Like-for-like sales jumped 13.4pc across its Vet Group chain, while retail revenues lifted 7.5pc.

The profits leap came despite energy costs soaring by £14.9m and a £5.9m spend on digital investment.

On a reported basis, pre-tax profits fell 17.7pc to £122.5m, after last year's figures were boosted by gains from the sale of its specialist group business, as well as costs of its new Stafford warehouse.

Winter household bills to be double rates in 2020, warn analysts

Despite the cut in average annual energy costs by £426 from July, consultancy firm Cornwall Insight has said households should expect their energy bills to remain stubbornly high through the coming winter, at almost double the rates paid in 2020.

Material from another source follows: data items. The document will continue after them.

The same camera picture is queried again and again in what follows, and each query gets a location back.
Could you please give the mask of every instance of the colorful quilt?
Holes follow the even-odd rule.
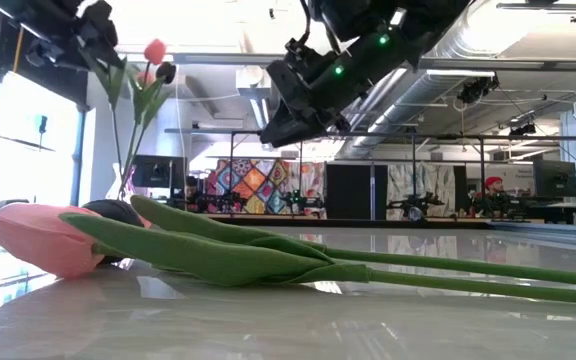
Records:
[[[232,164],[232,190],[248,199],[242,209],[250,214],[290,214],[281,199],[282,194],[299,187],[299,163],[283,160],[235,159]],[[302,194],[323,197],[324,164],[302,164]],[[229,160],[219,160],[214,174],[208,177],[207,187],[217,195],[230,187]]]

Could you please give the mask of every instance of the green stem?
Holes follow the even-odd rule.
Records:
[[[576,290],[446,279],[443,277],[391,273],[379,270],[371,272],[370,280],[388,284],[576,303]]]
[[[119,133],[117,131],[117,111],[111,106],[110,112],[112,113],[112,128],[113,132],[115,133],[115,149],[117,150],[117,164],[119,164],[119,177],[123,178],[123,173],[121,172],[121,151],[119,149]]]
[[[132,167],[132,162],[134,159],[134,152],[132,147],[135,145],[135,135],[137,134],[137,122],[135,121],[132,126],[132,132],[130,133],[130,144],[128,144],[128,154],[126,155],[126,167],[124,168],[124,172],[121,175],[121,186],[119,187],[119,193],[117,194],[117,198],[120,198],[121,195],[124,193],[124,186],[126,186],[126,182],[128,182],[128,177],[130,176],[130,168]]]
[[[432,269],[464,271],[470,273],[507,276],[520,279],[552,281],[576,285],[576,273],[530,268],[524,266],[488,264],[476,261],[433,258],[414,255],[397,255],[369,253],[361,251],[348,251],[340,249],[326,249],[326,255],[343,260],[364,261],[372,263],[418,266]]]

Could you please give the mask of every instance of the black cable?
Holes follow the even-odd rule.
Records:
[[[335,52],[335,54],[337,54],[337,55],[341,54],[341,48],[339,47],[339,43],[337,42],[337,38],[335,37],[335,34],[333,34],[332,30],[330,30],[330,27],[328,27],[327,24],[326,24],[326,37],[328,38],[328,42],[330,43],[330,47]]]
[[[306,0],[300,0],[301,7],[304,9],[304,13],[306,14],[306,31],[299,39],[299,43],[304,45],[308,38],[310,37],[310,10],[308,10],[308,4],[306,4]]]

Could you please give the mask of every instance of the ceiling duct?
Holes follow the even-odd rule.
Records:
[[[461,84],[467,77],[460,75],[434,75],[424,73],[410,88],[370,126],[369,132],[395,132],[411,118],[424,111],[420,106],[407,104],[430,104]],[[348,157],[366,157],[384,137],[360,136],[349,140],[346,145]]]
[[[437,45],[428,53],[441,58],[493,58],[523,38],[531,28],[517,24],[516,17],[529,17],[525,12],[497,9],[499,0],[476,1],[469,6]],[[429,71],[410,86],[370,126],[368,132],[391,133],[403,123],[425,110],[419,106],[403,104],[430,104],[446,92],[461,84],[469,76],[446,71]],[[358,137],[349,139],[341,157],[367,157],[384,137]]]
[[[245,66],[237,70],[237,92],[248,98],[252,106],[252,112],[259,130],[268,124],[268,98],[272,81],[268,73],[259,66]]]

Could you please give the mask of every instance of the red tulip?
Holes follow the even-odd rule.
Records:
[[[161,64],[164,61],[164,56],[166,55],[166,44],[161,42],[159,39],[153,40],[148,46],[146,46],[146,50],[144,50],[144,56],[146,60],[150,61],[155,65]]]
[[[14,257],[63,278],[95,269],[104,258],[93,254],[95,240],[59,219],[63,213],[98,214],[74,206],[15,203],[0,210],[0,246]]]

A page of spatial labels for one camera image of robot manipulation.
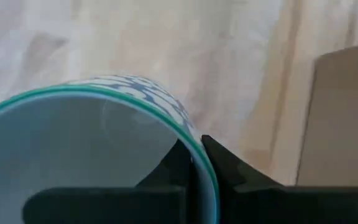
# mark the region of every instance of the black plastic holder
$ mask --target black plastic holder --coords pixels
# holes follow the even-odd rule
[[[286,187],[210,136],[202,142],[219,182],[222,224],[358,223],[358,187]],[[49,189],[23,208],[26,224],[199,223],[197,176],[180,142],[136,187]]]

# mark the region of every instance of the blue and white pattern
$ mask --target blue and white pattern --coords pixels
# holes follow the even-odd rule
[[[134,75],[105,75],[89,80],[73,81],[70,85],[88,85],[133,96],[153,106],[176,121],[202,146],[200,135],[190,121],[183,105],[152,80]]]

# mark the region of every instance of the brown cardboard
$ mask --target brown cardboard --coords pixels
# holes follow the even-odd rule
[[[316,62],[298,184],[358,186],[358,47]]]

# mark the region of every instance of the wooden surface
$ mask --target wooden surface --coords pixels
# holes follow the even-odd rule
[[[257,122],[248,127],[261,136],[250,140],[257,140],[252,150],[259,156],[251,163],[279,182],[295,184],[314,61],[358,45],[358,0],[285,1],[270,42],[268,72],[254,109],[263,112],[254,113],[250,120]]]
[[[314,59],[357,44],[358,0],[0,0],[0,101],[143,75],[202,133],[294,184]]]

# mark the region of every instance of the cup
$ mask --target cup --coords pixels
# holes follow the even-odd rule
[[[201,221],[219,220],[218,182],[183,105],[144,77],[108,75],[0,103],[0,223],[52,187],[133,187],[179,139],[199,178]]]

The energy analyst also told consumers to expect prices to remain above pre-pandemic levels for the rest of the decade.

The price cap has rocketed from £1,162 a year for a typical household in August 2021 to as much as £4,279 last year, with the pandemic and Russia's war in Ukraine both pushing up wholesale prices.

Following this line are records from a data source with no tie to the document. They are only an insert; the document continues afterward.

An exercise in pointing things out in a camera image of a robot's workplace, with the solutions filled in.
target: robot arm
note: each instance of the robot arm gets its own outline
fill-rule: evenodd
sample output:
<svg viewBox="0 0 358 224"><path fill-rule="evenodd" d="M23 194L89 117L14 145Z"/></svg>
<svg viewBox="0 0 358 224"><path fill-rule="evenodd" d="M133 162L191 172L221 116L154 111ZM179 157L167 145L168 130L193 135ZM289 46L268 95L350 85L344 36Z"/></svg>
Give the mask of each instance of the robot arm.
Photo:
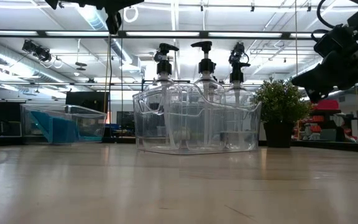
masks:
<svg viewBox="0 0 358 224"><path fill-rule="evenodd" d="M319 16L324 1L319 4L318 18L332 30L320 29L312 33L312 38L317 41L314 51L324 59L314 69L292 80L294 85L305 88L312 102L328 97L334 86L339 90L347 90L358 83L358 12L347 20L348 26L332 26ZM316 39L316 32L325 34L321 39Z"/></svg>
<svg viewBox="0 0 358 224"><path fill-rule="evenodd" d="M45 0L52 9L56 9L60 0ZM97 10L106 11L108 18L106 21L107 27L110 34L117 34L121 24L122 19L118 11L141 2L144 0L64 0L66 2L75 2L80 5L80 7L85 7L86 5L96 6Z"/></svg>

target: transparent box
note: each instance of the transparent box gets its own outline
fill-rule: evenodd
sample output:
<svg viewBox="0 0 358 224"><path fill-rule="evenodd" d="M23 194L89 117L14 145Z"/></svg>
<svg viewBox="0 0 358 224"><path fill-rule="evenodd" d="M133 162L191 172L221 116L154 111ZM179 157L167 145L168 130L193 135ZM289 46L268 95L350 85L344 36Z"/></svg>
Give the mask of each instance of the transparent box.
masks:
<svg viewBox="0 0 358 224"><path fill-rule="evenodd" d="M134 95L136 145L167 154L254 151L261 108L213 103L194 84L160 86Z"/></svg>
<svg viewBox="0 0 358 224"><path fill-rule="evenodd" d="M24 142L101 142L106 114L73 105L21 104Z"/></svg>

Simon Francis, coordinator of the End Fuel Poverty Coalition, said:

The sting in the tail to this announcement is that customers are still going to be paying roughly the same for their energy as last winter.

And after months of inflation and the wider cost of living crisis, people are even less able to afford these high energy bills.

The UK Government needs to use the summer to fix Britain's broken energy system, because for millions of people the energy bills crisis is far from over.

This means ramping up energy efficiency programmes, helping the public with energy debt and reforming energy pricing arrangements so people don't suffer again this winter.

Household bills still 'eye-wateringly high,' says Miliband

Households will continue to struggle as energy bills remain "eye-wateringly high" despite the drop in the energy price cap, shadow climate change secretary Ed Miliband said.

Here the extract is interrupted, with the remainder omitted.